### Activity
For every line in the data below that contains "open", copy the line.

### Given information
# # #

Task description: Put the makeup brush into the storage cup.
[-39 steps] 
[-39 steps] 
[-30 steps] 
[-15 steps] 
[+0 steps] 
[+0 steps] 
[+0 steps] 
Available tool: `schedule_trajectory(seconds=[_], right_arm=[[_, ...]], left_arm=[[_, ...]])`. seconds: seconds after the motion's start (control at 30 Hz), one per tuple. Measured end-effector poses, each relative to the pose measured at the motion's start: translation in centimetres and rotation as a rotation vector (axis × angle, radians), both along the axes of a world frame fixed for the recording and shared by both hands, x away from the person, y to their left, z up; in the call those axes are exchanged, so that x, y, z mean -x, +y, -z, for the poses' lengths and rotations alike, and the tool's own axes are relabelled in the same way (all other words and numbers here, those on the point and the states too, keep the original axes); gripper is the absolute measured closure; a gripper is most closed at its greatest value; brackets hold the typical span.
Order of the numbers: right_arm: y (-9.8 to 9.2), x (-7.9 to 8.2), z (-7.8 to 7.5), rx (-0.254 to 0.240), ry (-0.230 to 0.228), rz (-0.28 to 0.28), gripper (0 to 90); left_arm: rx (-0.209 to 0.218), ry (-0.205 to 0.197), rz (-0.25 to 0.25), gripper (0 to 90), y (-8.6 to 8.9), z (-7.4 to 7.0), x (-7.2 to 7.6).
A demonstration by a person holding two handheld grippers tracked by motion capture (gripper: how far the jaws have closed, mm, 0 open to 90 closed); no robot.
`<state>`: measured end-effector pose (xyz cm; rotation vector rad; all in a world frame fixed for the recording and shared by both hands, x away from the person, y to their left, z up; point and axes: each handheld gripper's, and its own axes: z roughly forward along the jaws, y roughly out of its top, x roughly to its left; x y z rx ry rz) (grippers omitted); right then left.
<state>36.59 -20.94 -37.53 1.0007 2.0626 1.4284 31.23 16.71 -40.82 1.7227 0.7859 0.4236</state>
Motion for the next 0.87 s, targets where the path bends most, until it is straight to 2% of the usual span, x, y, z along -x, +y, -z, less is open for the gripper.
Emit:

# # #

### Answer box
A demonstration by a person holding two handheld grippers tracked by motion capture (gripper: how far the jaws have closed, mm, 0 open to 90 closed); no robot.
Motion for the next 0.87 s, targets where the path bends most, until it is straight to 2% of the usual span, x, y, z along -x, +y, -z, less is open for the gripper.

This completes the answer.